* What is expected *
Copy out each line of the data that includes the string "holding".

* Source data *

##########

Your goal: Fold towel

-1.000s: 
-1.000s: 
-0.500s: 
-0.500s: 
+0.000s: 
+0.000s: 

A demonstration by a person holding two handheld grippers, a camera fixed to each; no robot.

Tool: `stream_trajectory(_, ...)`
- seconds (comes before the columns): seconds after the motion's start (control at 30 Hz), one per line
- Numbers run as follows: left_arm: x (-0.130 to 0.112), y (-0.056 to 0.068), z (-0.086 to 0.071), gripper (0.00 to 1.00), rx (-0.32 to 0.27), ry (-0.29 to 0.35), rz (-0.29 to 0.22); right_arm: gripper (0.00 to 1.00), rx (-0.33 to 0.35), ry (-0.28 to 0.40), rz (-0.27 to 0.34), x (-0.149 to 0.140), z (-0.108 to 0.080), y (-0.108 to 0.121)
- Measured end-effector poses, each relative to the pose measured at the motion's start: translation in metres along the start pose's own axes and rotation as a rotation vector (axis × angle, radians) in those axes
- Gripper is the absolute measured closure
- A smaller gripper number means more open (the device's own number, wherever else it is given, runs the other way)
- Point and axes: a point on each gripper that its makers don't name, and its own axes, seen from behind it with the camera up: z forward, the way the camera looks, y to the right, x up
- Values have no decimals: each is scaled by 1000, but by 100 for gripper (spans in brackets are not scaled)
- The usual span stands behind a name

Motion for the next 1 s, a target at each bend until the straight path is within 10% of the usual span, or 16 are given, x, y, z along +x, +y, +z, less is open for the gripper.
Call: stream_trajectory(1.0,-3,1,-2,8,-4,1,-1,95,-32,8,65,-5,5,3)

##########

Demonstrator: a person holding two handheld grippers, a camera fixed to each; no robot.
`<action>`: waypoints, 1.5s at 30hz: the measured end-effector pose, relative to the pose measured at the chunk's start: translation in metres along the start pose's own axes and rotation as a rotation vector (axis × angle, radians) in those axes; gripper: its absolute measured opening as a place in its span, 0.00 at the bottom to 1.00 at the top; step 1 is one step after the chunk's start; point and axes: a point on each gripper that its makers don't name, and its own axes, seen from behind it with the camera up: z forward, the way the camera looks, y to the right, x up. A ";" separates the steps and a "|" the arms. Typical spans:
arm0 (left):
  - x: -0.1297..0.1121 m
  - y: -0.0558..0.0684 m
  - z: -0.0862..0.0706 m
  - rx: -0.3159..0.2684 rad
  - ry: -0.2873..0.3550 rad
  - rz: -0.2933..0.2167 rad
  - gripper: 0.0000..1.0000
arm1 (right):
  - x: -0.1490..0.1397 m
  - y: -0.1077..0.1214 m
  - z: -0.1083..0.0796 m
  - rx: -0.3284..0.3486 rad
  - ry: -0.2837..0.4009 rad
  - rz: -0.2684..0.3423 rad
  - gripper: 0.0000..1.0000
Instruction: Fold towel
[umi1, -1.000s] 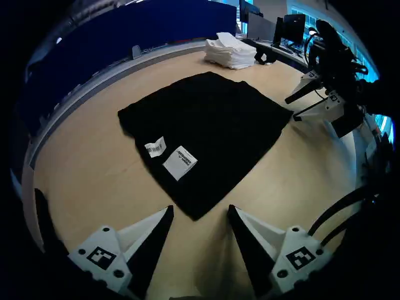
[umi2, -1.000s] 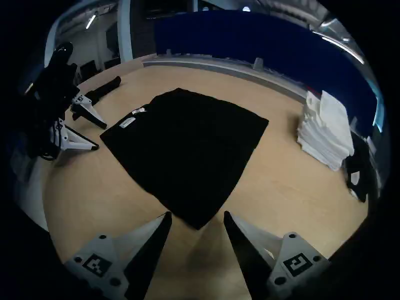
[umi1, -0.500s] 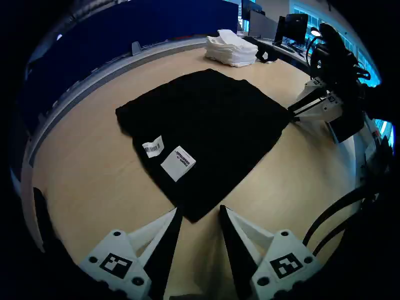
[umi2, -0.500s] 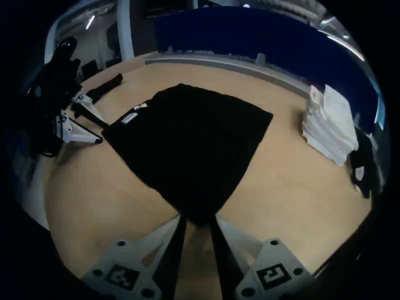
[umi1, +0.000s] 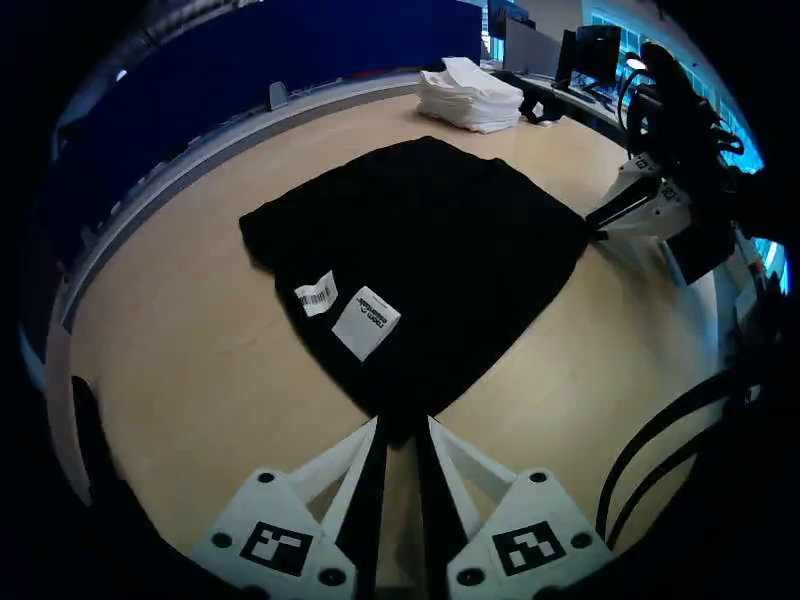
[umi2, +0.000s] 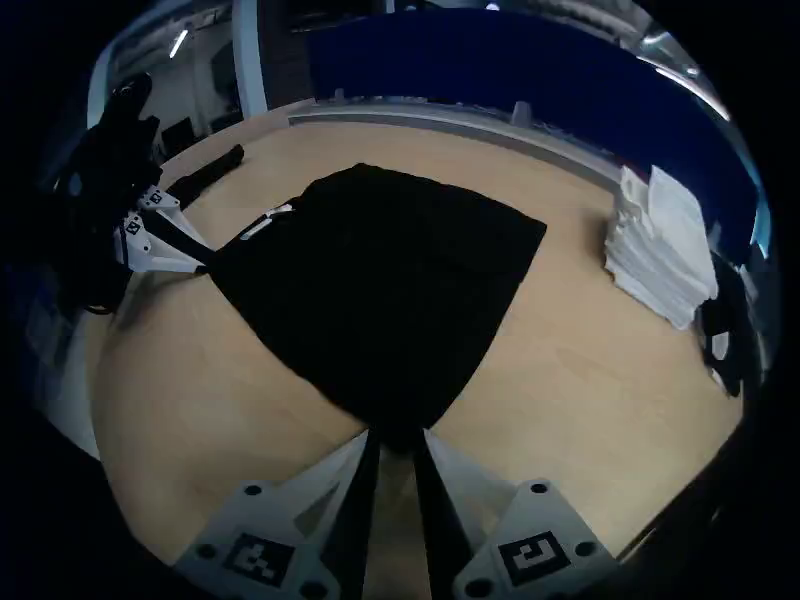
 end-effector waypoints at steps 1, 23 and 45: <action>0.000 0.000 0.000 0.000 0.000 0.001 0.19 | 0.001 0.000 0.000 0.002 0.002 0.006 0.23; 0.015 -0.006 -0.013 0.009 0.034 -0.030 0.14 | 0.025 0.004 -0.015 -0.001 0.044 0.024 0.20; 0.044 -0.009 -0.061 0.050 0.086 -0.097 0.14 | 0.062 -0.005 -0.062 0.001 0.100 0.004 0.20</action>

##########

* Response below *
A demonstration by a person holding two handheld grippers, a camera fixed to each; no robot.
Demonstrator: a person holding two handheld grippers, a camera fixed to each; no robot.

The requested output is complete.